_Problem description_
Output range, inclusive: from the line containing "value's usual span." to the line containing "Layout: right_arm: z". Restate those lines from the data below word for word and only those.

····················

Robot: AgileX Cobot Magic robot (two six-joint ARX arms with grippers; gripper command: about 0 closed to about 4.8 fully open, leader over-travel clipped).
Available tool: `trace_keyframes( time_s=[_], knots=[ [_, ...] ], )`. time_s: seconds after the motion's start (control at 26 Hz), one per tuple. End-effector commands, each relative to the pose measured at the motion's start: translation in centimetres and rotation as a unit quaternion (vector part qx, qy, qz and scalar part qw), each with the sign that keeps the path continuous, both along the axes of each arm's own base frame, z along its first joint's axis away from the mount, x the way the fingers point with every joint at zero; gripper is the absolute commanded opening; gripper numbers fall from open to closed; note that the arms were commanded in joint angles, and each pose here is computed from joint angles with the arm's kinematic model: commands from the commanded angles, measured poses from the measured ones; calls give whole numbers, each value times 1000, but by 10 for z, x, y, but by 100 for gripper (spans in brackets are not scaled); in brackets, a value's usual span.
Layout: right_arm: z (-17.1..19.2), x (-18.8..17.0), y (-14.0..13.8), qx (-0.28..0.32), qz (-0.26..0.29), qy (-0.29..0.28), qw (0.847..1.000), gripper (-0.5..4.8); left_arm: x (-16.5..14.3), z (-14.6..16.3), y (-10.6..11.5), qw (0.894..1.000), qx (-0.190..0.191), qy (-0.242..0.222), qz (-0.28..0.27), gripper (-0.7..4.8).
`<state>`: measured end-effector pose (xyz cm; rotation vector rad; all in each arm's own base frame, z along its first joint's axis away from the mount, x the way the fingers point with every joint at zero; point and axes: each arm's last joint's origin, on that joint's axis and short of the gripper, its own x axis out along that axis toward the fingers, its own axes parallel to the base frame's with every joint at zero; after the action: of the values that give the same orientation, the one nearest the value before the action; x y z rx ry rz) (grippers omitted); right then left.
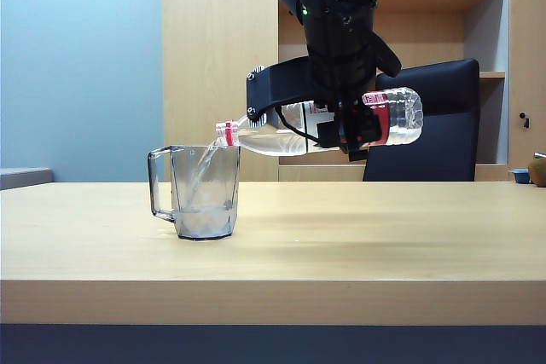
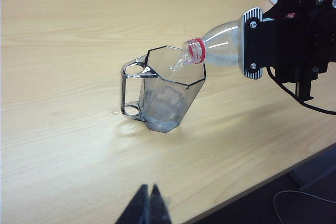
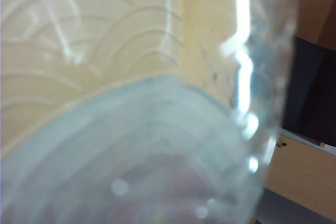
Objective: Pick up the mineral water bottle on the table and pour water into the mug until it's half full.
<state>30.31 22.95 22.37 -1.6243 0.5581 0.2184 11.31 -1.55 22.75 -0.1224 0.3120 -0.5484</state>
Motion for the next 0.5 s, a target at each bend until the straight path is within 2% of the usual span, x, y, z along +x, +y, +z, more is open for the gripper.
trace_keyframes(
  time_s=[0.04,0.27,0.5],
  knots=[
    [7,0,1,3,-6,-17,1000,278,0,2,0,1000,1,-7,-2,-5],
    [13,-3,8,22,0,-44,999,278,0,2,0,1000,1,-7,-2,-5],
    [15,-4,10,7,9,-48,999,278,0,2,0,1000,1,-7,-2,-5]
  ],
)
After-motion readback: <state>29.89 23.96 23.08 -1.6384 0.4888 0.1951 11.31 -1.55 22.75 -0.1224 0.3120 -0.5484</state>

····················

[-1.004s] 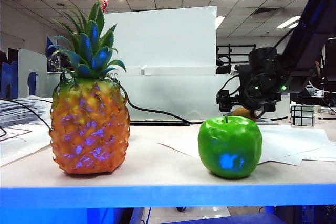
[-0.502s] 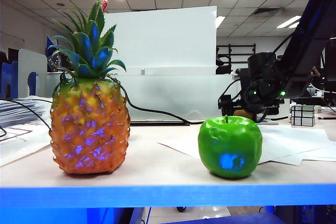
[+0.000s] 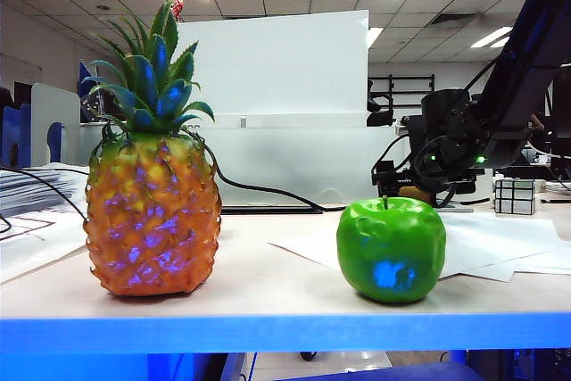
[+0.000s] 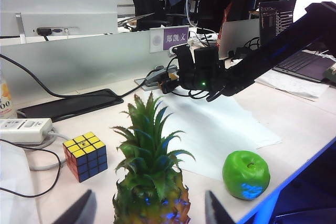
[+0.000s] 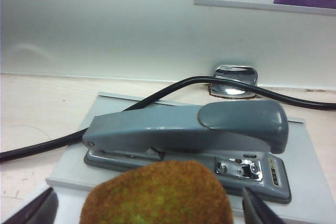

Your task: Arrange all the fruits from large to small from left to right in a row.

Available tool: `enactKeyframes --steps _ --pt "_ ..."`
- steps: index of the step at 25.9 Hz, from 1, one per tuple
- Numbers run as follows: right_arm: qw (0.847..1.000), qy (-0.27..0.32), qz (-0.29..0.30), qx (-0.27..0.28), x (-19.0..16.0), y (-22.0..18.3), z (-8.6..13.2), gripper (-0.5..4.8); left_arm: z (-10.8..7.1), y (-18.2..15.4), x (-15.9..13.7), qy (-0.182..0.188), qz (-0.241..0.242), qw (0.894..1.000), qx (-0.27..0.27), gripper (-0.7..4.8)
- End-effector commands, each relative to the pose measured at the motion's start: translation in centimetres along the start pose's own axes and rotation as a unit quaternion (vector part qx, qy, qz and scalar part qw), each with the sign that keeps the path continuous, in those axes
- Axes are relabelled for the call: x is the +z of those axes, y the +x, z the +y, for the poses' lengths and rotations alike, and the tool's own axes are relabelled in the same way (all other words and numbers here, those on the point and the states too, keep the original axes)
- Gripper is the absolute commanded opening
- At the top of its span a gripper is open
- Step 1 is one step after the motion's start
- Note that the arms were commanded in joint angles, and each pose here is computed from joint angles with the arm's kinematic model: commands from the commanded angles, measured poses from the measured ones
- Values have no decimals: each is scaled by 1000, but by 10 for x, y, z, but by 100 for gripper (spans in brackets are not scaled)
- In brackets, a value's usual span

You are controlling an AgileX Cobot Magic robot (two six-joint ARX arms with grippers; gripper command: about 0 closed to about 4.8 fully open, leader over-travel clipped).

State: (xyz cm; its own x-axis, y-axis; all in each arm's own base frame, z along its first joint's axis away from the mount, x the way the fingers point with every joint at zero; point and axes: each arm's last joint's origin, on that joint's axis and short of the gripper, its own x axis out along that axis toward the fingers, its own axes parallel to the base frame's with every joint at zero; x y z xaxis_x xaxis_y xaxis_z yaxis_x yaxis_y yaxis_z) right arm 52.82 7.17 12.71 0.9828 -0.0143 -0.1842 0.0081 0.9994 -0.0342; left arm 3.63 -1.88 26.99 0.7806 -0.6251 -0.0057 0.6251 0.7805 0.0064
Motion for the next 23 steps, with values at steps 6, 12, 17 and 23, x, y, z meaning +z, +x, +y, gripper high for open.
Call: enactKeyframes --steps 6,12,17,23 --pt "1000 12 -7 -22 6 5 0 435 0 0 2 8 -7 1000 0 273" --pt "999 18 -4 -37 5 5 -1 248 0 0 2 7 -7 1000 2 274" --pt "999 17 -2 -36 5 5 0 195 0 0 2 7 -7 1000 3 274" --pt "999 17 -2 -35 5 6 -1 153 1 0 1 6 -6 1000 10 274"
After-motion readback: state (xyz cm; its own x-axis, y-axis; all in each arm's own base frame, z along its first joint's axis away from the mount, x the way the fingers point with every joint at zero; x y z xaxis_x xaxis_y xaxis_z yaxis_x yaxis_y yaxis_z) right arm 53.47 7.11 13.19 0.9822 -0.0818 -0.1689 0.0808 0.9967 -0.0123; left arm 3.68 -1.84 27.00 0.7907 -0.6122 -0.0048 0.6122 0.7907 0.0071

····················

_Task response_
Available tool: `trace_keyframes( time_s=[_], knots=[ [_, ...] ], )`. time_s: seconds after the motion's start (control at 26 Hz), one per tuple. End-effector commands, each relative to the pose measured at the motion's start: translation in centimetres and rotation as a unit quaternion (vector part qx, qy, qz and scalar part qw), each with the sign that keeps the path continuous, both along the axes of each arm's own base frame, z along its first joint's axis away from the mount, x the way the fingers point with every joint at zero; gripper is the absolute commanded opening; gripper numbers fall from open to closed; note that the arms were commanded in joint angles, and each pose here is computed from joint angles with the arm's kinematic model: commands from the commanded angles, measured poses from the measured ones; calls give whole numbers, each value times 1000, but by 10 for z, x, y, but by 100 for gripper (spans in brackets are not scaled); in brackets, a value's usual span.
Layout: right_arm: z (-17.1..19.2), x (-18.8..17.0), y (-14.0..13.8), qx (-0.28..0.32), qz (-0.26..0.29), qy (-0.29..0.28), qw (0.847..1.000), gripper (-0.5..4.8); left_arm: x (-16.5..14.3), z (-14.6..16.3), y (-10.6..11.5), qw (0.894..1.000), qx (-0.190..0.191), qy (-0.242..0.222), qz (-0.28..0.27), gripper (-0.7..4.8).

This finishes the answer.